I keep waiting for someone to use a leg drag strategy against them. Even if you don't get the pass the first time, if you're doing a good job controlling a leg strongly and angling their hips away those leg lock entries would be tough. I think Eddie would have a really hard time hitting his entries against someone like Rafa Mendes, asides just from Rafa being better than him.
Regarding the mount, Eddie actually talked about that at his seminar I attended, he basically said that that kipping thing only works if you're not strongly controlling an arm, preferably with an underhook. He said it never worked at Renzo's because people used strong arm control to prevent the entries. He also gave an unexpected plug to the 10th Planet mount system, he said it was really good.
There's a really big difference between passing someone who's trying to sweep you and passing someone who is trying to leg lock you and is very good at it. You have to be so much more careful because while you can ride a sweeping attempt, especially no-gi, if you try and ride a good leg locker you're probably going to end up getting heel hooked. I don't think it's anything in the way they're playing guard per se, it's the intimidation factor of their leg locks that stiffens guys up and makes them cagey.

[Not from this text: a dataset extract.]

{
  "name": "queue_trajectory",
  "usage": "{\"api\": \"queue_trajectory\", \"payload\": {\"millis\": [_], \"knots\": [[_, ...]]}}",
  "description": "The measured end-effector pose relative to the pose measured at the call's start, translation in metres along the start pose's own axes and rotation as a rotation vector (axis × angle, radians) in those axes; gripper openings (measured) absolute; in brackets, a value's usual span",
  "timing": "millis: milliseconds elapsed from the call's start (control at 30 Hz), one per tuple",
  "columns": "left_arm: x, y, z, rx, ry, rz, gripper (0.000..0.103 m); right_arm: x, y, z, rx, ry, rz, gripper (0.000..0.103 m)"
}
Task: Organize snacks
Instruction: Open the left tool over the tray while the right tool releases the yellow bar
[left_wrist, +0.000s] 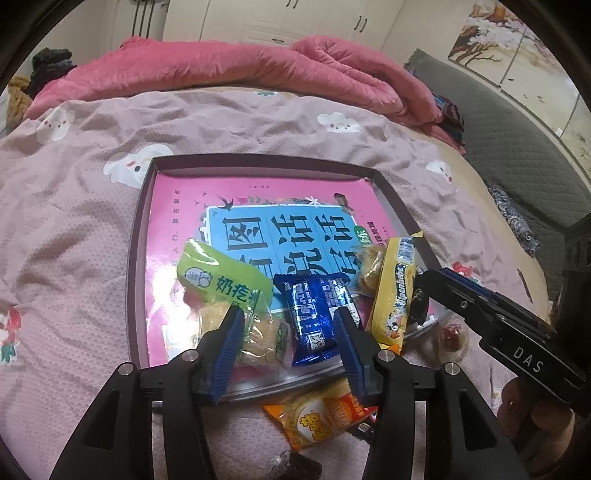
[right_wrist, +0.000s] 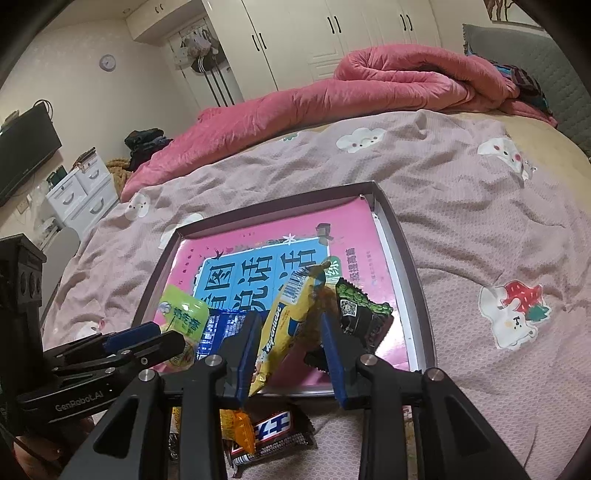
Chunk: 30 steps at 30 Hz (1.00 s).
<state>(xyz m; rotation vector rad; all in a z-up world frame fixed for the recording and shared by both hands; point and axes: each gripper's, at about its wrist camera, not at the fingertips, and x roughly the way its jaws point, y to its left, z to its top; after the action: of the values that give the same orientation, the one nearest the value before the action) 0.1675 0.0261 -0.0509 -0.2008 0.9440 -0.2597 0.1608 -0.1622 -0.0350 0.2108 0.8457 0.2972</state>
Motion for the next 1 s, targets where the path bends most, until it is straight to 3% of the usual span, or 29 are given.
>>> {"api": "queue_trajectory", "payload": {"millis": [167,233,700,1000], "knots": [[-0.004,-0.003,0.001,0.008,-0.007,-0.002,0.053,-0.003,0.002,0.001,-0.009,-0.010,0.000,0.039],[-0.006,-0.004,0.001,0.010,-0.012,-0.003,0.060,-0.005,0.003,0.002,-0.013,-0.014,0.002,0.040],[-0.024,-0.005,0.003,0.013,-0.043,-0.003,0.073,-0.022,0.008,0.005,-0.030,-0.056,0.012,0.050],[-0.037,-0.006,0.003,0.026,-0.067,0.010,0.075,-0.035,0.008,0.007,-0.024,-0.082,0.019,0.054]]}}
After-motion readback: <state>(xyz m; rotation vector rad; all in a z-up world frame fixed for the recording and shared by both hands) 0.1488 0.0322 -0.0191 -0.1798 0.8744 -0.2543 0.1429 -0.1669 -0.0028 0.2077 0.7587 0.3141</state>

That seated guard is really cool in general. Every time I've rolled with Ryan Hall and he plays guard he just sits there in that same posture. It looks like it would be difficult tor retain guard from there but it's hell to deal with. And even during passing attempts I think Cummings has underrated guard retention. He did a great job stopping Tanquinho and Mansher Khera from passing his guard. Very good hip movement and framing. I think a big reason also why good passers have a tough time dealing with Cummings' guard is because the guard is constantly threatening leg entanglements. That right there might cause some understandable hesitation.
I think so much so that the leg weave/folding pass in no-gi has had to fundamentally adjust. As recently as a couple of years ago the leg weave pass was done one way but now the bottom player knows they have the saddle, so the top player always has to staple the guard player's bottom leg with their shin during the leg weave pass.
I train with a dude that is a Renzo Gracie guy and I train with a guy that was at Atos and they both have awesome bottom games. Trying to pass the Renzo guy is way more frustrating because of all the heel hook attempts. It makes passing feel more like navigating a mine field than just a back and forth battle of sweep vs pass.